* _Work to complete_:
Where does the string "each" occur in the records below? Copy every line that holds it.

Dataset items
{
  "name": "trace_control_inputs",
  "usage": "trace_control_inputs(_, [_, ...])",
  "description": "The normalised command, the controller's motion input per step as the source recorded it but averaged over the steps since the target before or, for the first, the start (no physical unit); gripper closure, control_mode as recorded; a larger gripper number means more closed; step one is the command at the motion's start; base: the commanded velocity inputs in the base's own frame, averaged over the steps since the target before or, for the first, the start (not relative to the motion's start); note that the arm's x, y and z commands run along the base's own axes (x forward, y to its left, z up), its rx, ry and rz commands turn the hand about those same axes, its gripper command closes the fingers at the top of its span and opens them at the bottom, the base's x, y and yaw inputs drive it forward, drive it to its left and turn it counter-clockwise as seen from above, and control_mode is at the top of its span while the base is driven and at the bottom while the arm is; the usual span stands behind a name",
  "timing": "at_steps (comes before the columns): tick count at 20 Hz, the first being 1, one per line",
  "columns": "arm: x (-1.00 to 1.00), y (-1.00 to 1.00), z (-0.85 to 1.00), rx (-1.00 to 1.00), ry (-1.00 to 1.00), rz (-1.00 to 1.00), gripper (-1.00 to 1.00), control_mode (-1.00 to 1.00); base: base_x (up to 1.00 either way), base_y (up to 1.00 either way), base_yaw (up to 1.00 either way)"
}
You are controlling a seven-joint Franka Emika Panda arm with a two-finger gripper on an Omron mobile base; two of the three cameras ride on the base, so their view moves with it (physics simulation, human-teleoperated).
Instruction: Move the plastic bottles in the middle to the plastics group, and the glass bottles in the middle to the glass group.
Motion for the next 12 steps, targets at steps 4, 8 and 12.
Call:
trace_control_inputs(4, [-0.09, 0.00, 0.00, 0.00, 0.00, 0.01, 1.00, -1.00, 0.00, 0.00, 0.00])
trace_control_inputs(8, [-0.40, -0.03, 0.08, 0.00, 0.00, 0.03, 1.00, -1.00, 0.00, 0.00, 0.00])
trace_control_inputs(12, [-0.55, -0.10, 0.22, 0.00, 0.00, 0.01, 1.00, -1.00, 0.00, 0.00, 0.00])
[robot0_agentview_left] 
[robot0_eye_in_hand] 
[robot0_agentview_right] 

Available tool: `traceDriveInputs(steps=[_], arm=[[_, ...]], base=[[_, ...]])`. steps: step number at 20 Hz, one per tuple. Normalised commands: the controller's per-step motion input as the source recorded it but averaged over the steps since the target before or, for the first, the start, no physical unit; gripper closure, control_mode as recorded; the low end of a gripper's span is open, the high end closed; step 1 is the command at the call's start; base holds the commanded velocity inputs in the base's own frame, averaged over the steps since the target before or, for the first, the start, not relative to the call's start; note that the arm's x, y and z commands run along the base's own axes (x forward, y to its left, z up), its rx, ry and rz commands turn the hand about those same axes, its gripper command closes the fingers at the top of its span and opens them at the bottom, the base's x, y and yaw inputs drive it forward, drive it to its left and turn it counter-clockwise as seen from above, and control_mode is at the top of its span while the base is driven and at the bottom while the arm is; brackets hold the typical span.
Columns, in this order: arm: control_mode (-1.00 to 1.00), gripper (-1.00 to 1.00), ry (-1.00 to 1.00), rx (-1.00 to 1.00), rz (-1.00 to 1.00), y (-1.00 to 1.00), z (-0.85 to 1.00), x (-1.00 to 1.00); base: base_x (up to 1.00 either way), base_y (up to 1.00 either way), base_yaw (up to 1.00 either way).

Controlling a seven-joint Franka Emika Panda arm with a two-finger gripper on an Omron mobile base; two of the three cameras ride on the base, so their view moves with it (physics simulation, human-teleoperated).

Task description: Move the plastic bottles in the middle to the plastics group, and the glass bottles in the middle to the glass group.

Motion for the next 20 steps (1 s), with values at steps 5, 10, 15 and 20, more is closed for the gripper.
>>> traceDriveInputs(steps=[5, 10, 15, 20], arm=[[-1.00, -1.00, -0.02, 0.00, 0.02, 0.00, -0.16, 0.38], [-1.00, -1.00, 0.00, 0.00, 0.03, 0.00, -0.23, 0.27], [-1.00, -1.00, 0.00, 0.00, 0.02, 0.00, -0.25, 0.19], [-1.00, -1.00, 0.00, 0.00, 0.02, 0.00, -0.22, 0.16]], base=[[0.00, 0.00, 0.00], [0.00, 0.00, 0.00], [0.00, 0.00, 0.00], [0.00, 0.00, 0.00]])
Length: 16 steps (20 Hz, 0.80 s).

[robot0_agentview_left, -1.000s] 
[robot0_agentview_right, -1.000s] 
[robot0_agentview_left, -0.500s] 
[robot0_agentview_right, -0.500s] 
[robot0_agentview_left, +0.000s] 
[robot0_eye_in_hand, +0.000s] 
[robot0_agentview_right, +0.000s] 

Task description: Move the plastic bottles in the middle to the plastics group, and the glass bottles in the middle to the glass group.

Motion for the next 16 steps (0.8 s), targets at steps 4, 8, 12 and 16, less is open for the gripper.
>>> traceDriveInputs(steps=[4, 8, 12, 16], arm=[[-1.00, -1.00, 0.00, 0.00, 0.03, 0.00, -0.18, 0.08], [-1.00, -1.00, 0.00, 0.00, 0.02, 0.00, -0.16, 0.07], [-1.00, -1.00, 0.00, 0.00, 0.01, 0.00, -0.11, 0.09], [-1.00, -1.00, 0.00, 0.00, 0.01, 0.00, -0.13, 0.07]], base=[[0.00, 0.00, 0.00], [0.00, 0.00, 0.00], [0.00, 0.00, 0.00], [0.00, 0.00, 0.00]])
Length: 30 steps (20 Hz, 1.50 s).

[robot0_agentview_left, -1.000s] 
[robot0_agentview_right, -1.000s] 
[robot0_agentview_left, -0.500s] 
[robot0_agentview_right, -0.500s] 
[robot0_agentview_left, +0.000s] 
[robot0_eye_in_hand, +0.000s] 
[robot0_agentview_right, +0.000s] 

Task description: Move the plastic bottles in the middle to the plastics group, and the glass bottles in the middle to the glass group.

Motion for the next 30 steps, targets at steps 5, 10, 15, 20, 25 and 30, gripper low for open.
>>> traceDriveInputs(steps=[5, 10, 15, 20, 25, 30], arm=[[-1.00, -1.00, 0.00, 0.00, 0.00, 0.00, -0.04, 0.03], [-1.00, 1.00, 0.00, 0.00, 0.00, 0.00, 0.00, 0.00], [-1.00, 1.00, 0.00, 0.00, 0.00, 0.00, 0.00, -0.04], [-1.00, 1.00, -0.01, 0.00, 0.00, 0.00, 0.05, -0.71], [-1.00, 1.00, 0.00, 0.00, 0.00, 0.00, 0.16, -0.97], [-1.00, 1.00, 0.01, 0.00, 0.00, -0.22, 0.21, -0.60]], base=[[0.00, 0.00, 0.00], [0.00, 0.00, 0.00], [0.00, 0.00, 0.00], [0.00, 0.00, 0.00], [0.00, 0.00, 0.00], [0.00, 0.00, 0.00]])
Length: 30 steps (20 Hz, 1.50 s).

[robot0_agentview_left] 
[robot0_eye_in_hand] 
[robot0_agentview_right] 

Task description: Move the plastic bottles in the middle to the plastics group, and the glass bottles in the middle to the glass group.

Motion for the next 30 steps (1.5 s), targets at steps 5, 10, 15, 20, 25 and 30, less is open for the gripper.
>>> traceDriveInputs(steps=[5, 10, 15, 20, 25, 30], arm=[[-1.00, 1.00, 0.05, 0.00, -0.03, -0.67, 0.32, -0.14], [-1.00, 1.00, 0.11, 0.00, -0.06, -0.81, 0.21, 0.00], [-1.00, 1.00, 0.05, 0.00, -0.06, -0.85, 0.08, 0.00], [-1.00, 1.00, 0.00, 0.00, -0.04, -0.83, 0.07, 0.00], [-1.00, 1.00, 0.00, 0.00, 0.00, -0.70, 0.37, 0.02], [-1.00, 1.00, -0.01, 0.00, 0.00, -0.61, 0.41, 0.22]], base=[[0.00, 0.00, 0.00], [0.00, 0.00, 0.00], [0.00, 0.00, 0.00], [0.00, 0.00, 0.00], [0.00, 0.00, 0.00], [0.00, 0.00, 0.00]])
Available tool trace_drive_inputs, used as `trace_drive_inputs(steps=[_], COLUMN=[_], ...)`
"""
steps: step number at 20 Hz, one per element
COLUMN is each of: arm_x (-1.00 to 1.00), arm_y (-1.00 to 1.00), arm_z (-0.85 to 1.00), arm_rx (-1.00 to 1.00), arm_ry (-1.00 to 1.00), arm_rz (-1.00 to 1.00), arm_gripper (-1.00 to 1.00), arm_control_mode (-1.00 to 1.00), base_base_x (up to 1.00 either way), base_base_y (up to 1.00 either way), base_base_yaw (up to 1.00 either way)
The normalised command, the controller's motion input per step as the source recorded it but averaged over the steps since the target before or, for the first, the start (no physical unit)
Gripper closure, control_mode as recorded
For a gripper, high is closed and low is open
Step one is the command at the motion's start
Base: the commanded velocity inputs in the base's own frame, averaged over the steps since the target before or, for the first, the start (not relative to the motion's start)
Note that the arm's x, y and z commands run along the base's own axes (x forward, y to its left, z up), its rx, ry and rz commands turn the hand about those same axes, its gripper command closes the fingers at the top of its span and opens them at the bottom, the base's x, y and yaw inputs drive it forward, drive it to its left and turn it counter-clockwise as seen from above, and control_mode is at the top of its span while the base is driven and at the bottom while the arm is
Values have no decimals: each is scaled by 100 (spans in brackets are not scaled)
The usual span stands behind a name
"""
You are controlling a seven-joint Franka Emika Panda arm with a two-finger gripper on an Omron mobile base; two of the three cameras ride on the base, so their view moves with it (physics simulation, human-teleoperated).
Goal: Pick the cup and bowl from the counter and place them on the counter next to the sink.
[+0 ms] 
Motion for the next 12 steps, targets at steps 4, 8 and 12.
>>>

* _Expected output_:
COLUMN is each of: arm_x (-1.00 to 1.00), arm_y (-1.00 to 1.00), arm_z (-0.85 to 1.00), arm_rx (-1.00 to 1.00), arm_ry (-1.00 to 1.00), arm_rz (-1.00 to 1.00), arm_gripper (-1.00 to 1.00), arm_control_mode (-1.00 to 1.00), base_base_x (up to 1.00 either way), base_base_y (up to 1.00 either way), base_base_yaw (up to 1.00 either way)
Values have no decimals: each is scaled by 100 (spans in brackets are not scaled)

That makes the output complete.